• How to complete this task: Transcribe the whole listing exactly.
*** Dataset section ***
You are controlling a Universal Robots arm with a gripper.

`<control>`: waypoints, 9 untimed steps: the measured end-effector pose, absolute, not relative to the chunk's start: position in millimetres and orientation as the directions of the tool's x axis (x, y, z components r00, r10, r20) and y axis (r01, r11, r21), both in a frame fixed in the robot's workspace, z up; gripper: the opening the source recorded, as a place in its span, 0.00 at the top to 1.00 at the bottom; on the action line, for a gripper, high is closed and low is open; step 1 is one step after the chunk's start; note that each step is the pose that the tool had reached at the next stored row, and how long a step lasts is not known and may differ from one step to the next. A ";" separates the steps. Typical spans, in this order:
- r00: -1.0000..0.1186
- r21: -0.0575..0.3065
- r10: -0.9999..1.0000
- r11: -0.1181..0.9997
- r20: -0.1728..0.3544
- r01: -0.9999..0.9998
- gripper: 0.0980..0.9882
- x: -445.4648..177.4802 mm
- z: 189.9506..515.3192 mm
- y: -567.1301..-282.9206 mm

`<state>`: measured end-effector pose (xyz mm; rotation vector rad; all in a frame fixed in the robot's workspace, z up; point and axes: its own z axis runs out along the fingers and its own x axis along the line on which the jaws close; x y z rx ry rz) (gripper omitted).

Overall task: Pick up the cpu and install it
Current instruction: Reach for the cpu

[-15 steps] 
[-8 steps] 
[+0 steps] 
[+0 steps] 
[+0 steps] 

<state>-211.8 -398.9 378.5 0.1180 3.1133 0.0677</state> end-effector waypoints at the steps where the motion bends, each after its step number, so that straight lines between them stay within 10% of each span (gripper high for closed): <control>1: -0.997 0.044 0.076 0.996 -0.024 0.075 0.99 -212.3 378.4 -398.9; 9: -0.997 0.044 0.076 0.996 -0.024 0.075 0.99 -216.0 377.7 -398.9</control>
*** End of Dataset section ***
• Output for this exercise:
You are controlling a Universal Robots arm with a gripper.

`<control>`: waypoints, 9 untimed steps: the measured end-effector pose, absolute, not relative to the chunk's start: position in millimetres and orientation as the directions of the tool's x axis (x, y, z components r00, r10, r20) and y axis (r01, r11, r21), both in a frame fixed in the robot's workspace, z up; gripper: the opening the source recorded, as a place in its span, 0.00 at the top to 1.00 at the bottom; on the action line, for a gripper, high is closed and low is open; step 1 is one step after the chunk's start; note that each step is the pose that the tool had reached at the next stored row, and how long a step lasts is not known and may differ from one step to the next. A ";" separates the steps. Typical spans, in this order:
- r00: -1.0000..0.1186
- r21: -0.0575..0.3065
- r10: -0.9999..1.0000
- r11: -0.1181..0.9997
- r20: -0.1728..0.3544
- r01: -0.9999..0.9998
- gripper: 0.0980..0.9882
- x: -445.4648..177.4802 mm
- z: 189.9506..515.3192 mm
- y: -567.1301..-282.9206 mm

`<state>`: measured end-effector pose (xyz mm; rotation vector rad; all in a frame fixed in the robot's workspace, z up; point and axes: its own z axis runs out along the fingers and its own x axis along the line on which the jaws close; x y z rx ry rz) (gripper omitted).

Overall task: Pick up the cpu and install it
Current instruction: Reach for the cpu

[-15 steps] 
[-8 steps] 
[+0 steps] 
[+0 steps] 
[+0 steps] 

<state>-211.8 -398.9 378.5 0.1180 3.1133 0.0677</state> end-effector waypoints at the steps where the motion bends, each after its step number, so that straight lines between them stay within 10% of each span (gripper high for closed): <control>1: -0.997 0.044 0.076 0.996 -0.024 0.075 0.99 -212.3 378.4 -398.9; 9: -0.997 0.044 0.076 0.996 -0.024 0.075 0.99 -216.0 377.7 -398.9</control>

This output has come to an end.